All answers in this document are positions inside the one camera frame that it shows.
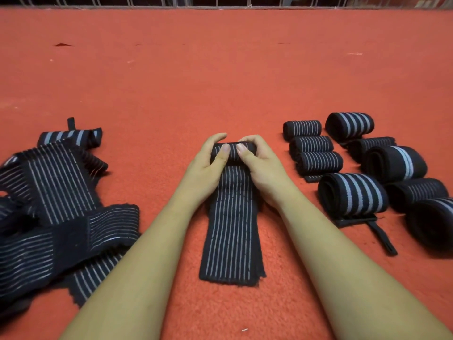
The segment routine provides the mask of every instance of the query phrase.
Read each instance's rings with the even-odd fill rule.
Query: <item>metal railing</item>
[[[453,9],[453,0],[11,0],[37,8],[148,8],[148,9]]]

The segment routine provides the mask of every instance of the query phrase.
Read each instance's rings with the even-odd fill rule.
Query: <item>hand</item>
[[[212,164],[210,164],[211,152],[214,144],[226,136],[226,133],[215,134],[204,142],[199,153],[187,167],[184,177],[173,195],[173,199],[182,202],[192,211],[195,211],[219,184],[220,175],[230,157],[230,146],[229,144],[222,145]]]
[[[256,156],[241,143],[236,147],[241,160],[250,169],[255,186],[261,191],[264,200],[269,205],[278,208],[285,195],[291,191],[299,192],[286,174],[277,155],[261,136],[246,136],[239,142],[253,142],[256,145]]]

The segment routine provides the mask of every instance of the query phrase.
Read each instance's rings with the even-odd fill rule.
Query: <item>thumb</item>
[[[242,162],[244,162],[247,167],[252,169],[259,161],[259,159],[253,155],[253,153],[248,150],[248,148],[243,145],[242,143],[238,143],[236,146],[237,148],[237,153],[239,154],[239,157],[241,158]]]
[[[220,147],[219,153],[216,155],[216,158],[211,164],[211,169],[216,172],[220,176],[222,171],[227,164],[228,158],[230,157],[230,145],[225,143]]]

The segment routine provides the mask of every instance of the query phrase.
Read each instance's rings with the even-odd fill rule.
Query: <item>forearm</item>
[[[450,331],[303,194],[279,211],[338,339],[451,339]]]
[[[193,207],[173,197],[96,289],[62,339],[159,339]]]

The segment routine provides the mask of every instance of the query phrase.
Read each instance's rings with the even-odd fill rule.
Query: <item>red carpet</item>
[[[139,205],[144,231],[202,142],[222,131],[231,141],[261,134],[319,205],[317,184],[297,176],[282,124],[366,112],[376,123],[372,136],[415,148],[427,176],[453,195],[452,15],[0,9],[0,160],[33,147],[42,131],[64,130],[70,116],[80,129],[101,126],[94,153],[111,175],[99,195],[105,205]],[[343,172],[357,172],[335,150]],[[401,215],[381,217],[397,257],[387,257],[365,225],[343,231],[453,329],[453,261],[430,257]],[[194,217],[162,339],[332,338],[281,220],[265,209],[258,226],[268,277],[258,288],[221,286],[198,279],[207,216]],[[1,336],[56,339],[76,313],[66,290],[46,292]]]

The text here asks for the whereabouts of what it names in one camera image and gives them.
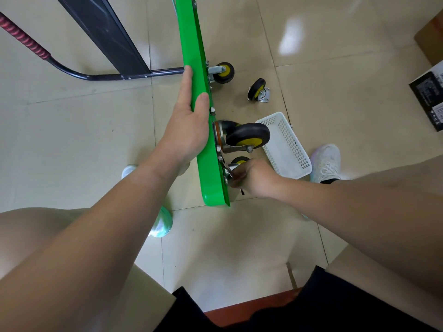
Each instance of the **black sock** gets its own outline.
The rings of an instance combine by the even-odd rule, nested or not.
[[[325,181],[321,181],[320,184],[331,184],[332,182],[338,181],[338,178],[326,179]]]

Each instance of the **hand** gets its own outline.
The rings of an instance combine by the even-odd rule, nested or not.
[[[250,159],[233,170],[233,188],[242,188],[257,197],[271,197],[273,187],[282,178],[263,159]]]
[[[170,151],[180,165],[180,173],[189,166],[208,142],[209,95],[200,94],[191,111],[192,68],[185,66],[179,97],[159,146]]]

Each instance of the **white plastic basket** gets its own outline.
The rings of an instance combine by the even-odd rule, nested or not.
[[[271,132],[271,138],[263,146],[263,150],[276,173],[293,179],[311,173],[311,160],[282,112],[276,112],[256,122],[268,126]]]

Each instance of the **red handle grip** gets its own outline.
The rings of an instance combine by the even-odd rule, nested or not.
[[[0,27],[5,29],[8,33],[14,36],[19,42],[25,45],[33,53],[38,55],[41,59],[46,60],[51,54],[43,48],[40,44],[34,41],[27,33],[21,30],[13,21],[8,19],[0,12]]]

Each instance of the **green metal frame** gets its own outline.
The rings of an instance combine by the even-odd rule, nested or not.
[[[210,106],[213,107],[205,49],[197,15],[197,4],[195,0],[175,0],[175,4],[182,42],[183,61],[185,65],[190,65],[194,71],[192,77],[192,110],[194,110],[197,97],[203,92],[209,94]],[[219,163],[213,136],[212,123],[215,120],[215,116],[210,114],[208,142],[197,156],[200,187],[202,189],[203,201],[206,205],[230,206],[228,188],[224,183],[223,168]]]

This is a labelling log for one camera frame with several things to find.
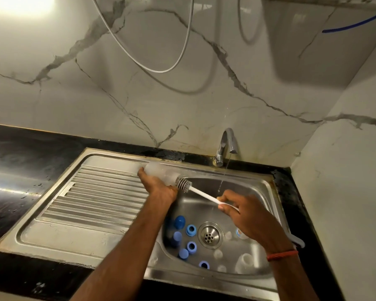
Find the hand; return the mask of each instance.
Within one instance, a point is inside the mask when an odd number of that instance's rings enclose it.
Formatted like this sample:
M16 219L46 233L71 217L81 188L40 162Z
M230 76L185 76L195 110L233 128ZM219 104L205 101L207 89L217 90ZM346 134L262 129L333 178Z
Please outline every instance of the hand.
M266 253L281 253L293 249L293 244L276 218L266 210L254 195L243 196L231 190L224 191L221 202L230 200L239 208L220 204L218 208L229 215L234 224L248 237L265 248Z
M170 205L177 198L177 187L166 186L160 178L147 175L143 167L139 169L138 177L141 179L141 182L144 185L146 191L149 192L148 198L159 198L160 200L165 201Z

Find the red thread bracelet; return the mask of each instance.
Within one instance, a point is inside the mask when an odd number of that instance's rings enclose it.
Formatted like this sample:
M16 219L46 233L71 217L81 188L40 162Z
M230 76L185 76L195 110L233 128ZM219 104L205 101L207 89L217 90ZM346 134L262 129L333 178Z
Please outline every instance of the red thread bracelet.
M295 256L296 254L298 254L298 250L289 250L289 251L285 251L283 253L269 254L269 255L267 255L267 260L270 262L272 260L282 259L282 258L285 258L287 256Z

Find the left hand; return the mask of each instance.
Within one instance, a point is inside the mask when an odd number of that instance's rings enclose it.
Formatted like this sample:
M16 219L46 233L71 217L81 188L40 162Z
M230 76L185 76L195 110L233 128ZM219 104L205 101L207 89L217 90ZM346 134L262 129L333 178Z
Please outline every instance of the left hand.
M146 191L149 192L149 197L160 198L169 204L172 204L177 198L177 187L166 186L160 178L147 175L143 167L139 169L138 177L141 179Z

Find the marble backsplash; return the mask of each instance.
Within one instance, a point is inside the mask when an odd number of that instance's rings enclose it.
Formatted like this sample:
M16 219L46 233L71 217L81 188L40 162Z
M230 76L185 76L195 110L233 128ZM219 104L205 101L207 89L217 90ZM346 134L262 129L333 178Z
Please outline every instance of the marble backsplash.
M0 124L207 155L231 127L235 158L288 167L376 46L376 20L321 33L373 10L195 0L181 63L156 75L120 49L91 0L51 1L45 13L0 11ZM166 69L189 1L99 4L134 57Z

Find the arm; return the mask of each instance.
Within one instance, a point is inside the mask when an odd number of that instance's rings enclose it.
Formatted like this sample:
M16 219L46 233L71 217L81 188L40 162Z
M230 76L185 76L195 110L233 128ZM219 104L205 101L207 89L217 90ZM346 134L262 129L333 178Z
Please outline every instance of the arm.
M247 197L226 190L220 201L230 200L239 212L228 205L218 208L229 215L234 224L248 237L256 240L267 254L293 250L293 244L276 218L253 195ZM318 301L298 256L290 256L270 262L281 301Z
M127 301L138 293L161 224L177 196L176 187L166 187L143 168L138 176L149 192L145 204L121 241L70 301Z

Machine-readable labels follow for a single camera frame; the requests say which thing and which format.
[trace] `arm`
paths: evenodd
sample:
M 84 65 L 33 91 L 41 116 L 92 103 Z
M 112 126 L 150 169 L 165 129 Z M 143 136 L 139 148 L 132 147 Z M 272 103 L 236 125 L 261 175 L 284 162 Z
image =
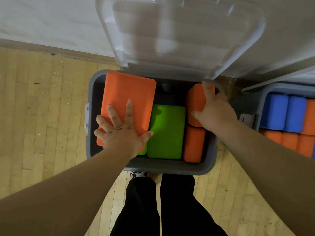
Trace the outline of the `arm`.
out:
M 0 201 L 3 235 L 84 235 L 112 184 L 149 140 L 133 128 L 132 103 L 128 101 L 125 123 L 108 106 L 114 128 L 100 115 L 97 122 L 107 132 L 95 131 L 105 150 L 58 175 L 12 194 Z
M 315 161 L 277 144 L 239 122 L 222 94 L 203 83 L 207 103 L 192 115 L 217 135 L 264 199 L 297 235 L 315 235 Z

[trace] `clear plastic lid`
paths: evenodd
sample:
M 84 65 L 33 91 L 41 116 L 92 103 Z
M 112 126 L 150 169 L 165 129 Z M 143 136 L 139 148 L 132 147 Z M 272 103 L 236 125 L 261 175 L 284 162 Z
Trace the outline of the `clear plastic lid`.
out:
M 263 11 L 238 0 L 96 0 L 120 68 L 215 79 L 265 29 Z

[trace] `leg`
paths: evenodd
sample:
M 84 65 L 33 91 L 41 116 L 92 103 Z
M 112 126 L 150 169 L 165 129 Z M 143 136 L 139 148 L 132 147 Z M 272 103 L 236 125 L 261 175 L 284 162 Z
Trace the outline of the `leg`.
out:
M 126 190 L 126 201 L 111 236 L 160 235 L 160 216 L 157 211 L 156 185 L 148 177 L 133 178 Z
M 194 184 L 193 176 L 163 174 L 160 188 L 163 236 L 227 236 L 195 199 Z

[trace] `left hand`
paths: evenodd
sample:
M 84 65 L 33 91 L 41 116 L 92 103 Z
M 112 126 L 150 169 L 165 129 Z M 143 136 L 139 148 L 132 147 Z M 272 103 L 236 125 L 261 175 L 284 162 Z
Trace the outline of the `left hand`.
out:
M 153 132 L 147 131 L 142 136 L 138 136 L 134 129 L 133 107 L 130 99 L 127 101 L 124 123 L 112 105 L 108 105 L 107 110 L 114 126 L 110 125 L 101 115 L 97 115 L 96 121 L 106 133 L 97 129 L 94 131 L 95 136 L 103 141 L 106 149 L 113 148 L 114 151 L 122 153 L 130 159 L 136 157 Z

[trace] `forearm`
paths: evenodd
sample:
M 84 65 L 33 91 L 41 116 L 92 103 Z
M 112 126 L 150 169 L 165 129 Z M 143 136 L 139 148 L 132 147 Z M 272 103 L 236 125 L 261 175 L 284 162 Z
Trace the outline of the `forearm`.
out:
M 291 230 L 297 235 L 314 235 L 315 162 L 238 121 L 216 134 Z
M 0 201 L 4 235 L 84 235 L 130 156 L 104 150 Z

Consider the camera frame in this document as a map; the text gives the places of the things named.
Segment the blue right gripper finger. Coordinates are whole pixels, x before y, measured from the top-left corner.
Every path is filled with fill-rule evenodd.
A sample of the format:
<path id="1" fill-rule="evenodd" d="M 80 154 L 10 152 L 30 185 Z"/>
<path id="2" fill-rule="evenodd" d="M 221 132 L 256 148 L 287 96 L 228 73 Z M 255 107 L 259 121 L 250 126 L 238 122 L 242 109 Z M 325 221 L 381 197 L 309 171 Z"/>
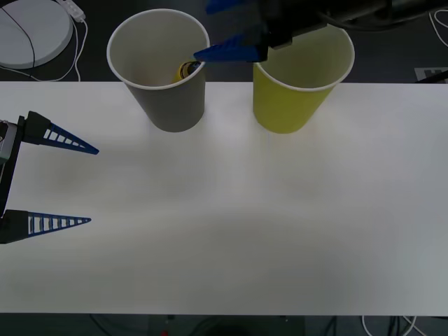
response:
<path id="1" fill-rule="evenodd" d="M 244 9 L 258 12 L 258 2 L 251 0 L 209 0 L 206 2 L 205 11 L 208 15 L 234 9 Z"/>
<path id="2" fill-rule="evenodd" d="M 269 30 L 259 24 L 193 54 L 199 62 L 264 62 L 269 48 Z"/>

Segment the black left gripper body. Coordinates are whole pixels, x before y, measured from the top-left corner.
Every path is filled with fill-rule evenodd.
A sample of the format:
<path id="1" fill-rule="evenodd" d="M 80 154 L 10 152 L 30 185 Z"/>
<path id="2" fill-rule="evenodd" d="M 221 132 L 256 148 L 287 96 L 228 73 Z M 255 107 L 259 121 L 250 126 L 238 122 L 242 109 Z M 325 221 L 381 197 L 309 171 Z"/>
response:
<path id="1" fill-rule="evenodd" d="M 1 121 L 1 216 L 6 210 L 24 125 L 23 116 L 20 116 L 16 123 Z"/>

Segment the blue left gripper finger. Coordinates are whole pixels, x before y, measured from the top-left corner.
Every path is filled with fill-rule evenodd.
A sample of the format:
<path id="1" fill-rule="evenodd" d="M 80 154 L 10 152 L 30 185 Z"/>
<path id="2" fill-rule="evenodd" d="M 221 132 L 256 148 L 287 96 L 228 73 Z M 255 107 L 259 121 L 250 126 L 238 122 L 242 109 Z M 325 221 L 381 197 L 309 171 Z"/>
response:
<path id="1" fill-rule="evenodd" d="M 1 244 L 65 230 L 91 221 L 87 217 L 6 210 L 1 218 Z"/>
<path id="2" fill-rule="evenodd" d="M 33 111 L 28 113 L 25 120 L 23 141 L 91 155 L 99 153 L 94 146 Z"/>

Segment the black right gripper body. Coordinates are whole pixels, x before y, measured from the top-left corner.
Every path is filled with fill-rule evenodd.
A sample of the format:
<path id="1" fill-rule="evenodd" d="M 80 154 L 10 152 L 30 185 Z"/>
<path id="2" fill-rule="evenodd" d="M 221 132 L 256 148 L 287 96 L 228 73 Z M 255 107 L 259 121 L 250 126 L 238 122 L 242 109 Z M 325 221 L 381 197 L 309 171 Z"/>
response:
<path id="1" fill-rule="evenodd" d="M 261 19 L 257 47 L 281 48 L 296 36 L 323 28 L 318 13 L 325 12 L 329 1 L 257 1 Z"/>

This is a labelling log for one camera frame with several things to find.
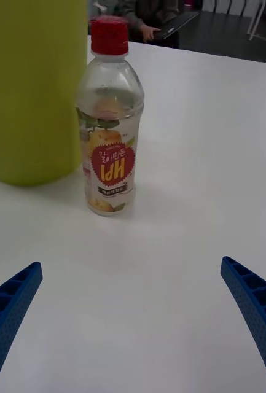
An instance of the gray jacket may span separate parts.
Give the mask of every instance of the gray jacket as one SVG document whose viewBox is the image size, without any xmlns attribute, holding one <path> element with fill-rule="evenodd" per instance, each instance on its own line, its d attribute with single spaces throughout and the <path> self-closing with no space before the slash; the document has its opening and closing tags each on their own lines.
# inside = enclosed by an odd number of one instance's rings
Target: gray jacket
<svg viewBox="0 0 266 393">
<path fill-rule="evenodd" d="M 139 29 L 143 20 L 152 16 L 161 23 L 174 18 L 178 13 L 178 0 L 119 0 L 118 9 L 131 28 Z"/>
</svg>

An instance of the black laptop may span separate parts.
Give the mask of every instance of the black laptop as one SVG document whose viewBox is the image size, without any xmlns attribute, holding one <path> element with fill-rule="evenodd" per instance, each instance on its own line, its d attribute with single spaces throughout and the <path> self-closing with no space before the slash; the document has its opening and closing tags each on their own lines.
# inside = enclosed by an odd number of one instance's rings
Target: black laptop
<svg viewBox="0 0 266 393">
<path fill-rule="evenodd" d="M 194 19 L 198 14 L 199 12 L 196 11 L 183 12 L 183 14 L 178 15 L 176 18 L 173 18 L 164 26 L 162 26 L 160 31 L 156 31 L 154 33 L 154 39 L 166 39 L 186 23 Z"/>
</svg>

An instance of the blue plastic arm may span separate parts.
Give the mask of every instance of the blue plastic arm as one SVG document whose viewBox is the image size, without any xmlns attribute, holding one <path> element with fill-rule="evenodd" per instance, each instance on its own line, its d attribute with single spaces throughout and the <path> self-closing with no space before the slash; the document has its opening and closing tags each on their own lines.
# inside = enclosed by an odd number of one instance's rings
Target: blue plastic arm
<svg viewBox="0 0 266 393">
<path fill-rule="evenodd" d="M 266 366 L 266 281 L 229 257 L 221 275 L 251 331 Z"/>
<path fill-rule="evenodd" d="M 0 371 L 41 281 L 41 264 L 34 262 L 0 286 Z"/>
</svg>

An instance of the plastic bottle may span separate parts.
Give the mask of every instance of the plastic bottle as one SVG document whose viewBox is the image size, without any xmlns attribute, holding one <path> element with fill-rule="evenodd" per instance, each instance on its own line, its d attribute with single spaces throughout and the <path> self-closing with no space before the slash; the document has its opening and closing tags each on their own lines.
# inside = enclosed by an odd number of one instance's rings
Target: plastic bottle
<svg viewBox="0 0 266 393">
<path fill-rule="evenodd" d="M 144 92 L 125 60 L 125 21 L 102 16 L 92 21 L 92 53 L 77 95 L 85 194 L 102 216 L 122 211 L 135 194 L 138 129 Z"/>
</svg>

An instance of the yellow-green container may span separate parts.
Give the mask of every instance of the yellow-green container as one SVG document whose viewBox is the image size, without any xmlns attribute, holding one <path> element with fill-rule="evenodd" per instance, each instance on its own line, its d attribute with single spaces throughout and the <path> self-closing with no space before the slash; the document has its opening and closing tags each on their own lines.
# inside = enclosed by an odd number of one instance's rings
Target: yellow-green container
<svg viewBox="0 0 266 393">
<path fill-rule="evenodd" d="M 0 0 L 1 181 L 41 184 L 79 165 L 86 64 L 86 0 Z"/>
</svg>

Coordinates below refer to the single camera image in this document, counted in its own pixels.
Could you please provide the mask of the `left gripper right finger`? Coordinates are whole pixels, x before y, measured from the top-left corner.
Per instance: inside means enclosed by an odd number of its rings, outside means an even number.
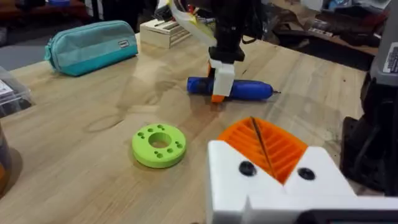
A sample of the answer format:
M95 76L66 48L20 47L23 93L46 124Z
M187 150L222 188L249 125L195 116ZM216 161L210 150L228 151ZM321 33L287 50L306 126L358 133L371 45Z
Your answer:
M309 146L286 130L258 118L251 126L259 155L251 161L260 168L251 192L265 196L355 196L326 149Z

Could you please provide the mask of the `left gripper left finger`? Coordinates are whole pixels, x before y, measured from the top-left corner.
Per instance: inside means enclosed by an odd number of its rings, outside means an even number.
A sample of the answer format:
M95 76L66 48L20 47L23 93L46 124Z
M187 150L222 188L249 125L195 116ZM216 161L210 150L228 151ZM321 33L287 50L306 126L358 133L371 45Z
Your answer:
M269 162L253 117L228 127L208 143L207 223L249 223L257 202L284 192L264 169Z

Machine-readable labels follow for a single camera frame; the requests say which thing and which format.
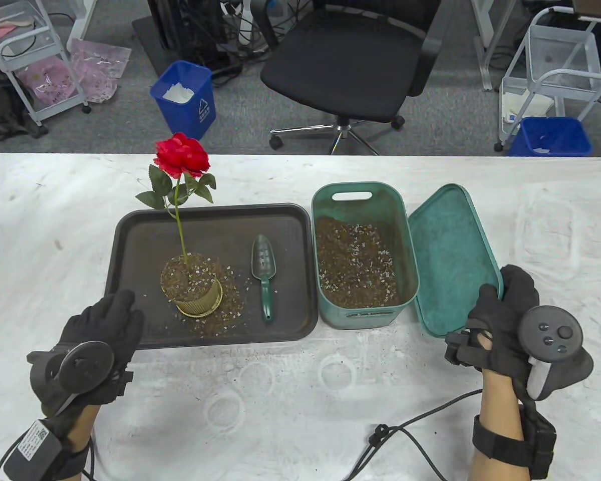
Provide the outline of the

◆ **WHAT THE TASK ASKS**: Once you have read the entries above, state how many of their lines include "Could", giving the number alone.

◆ **ANSWER**: 2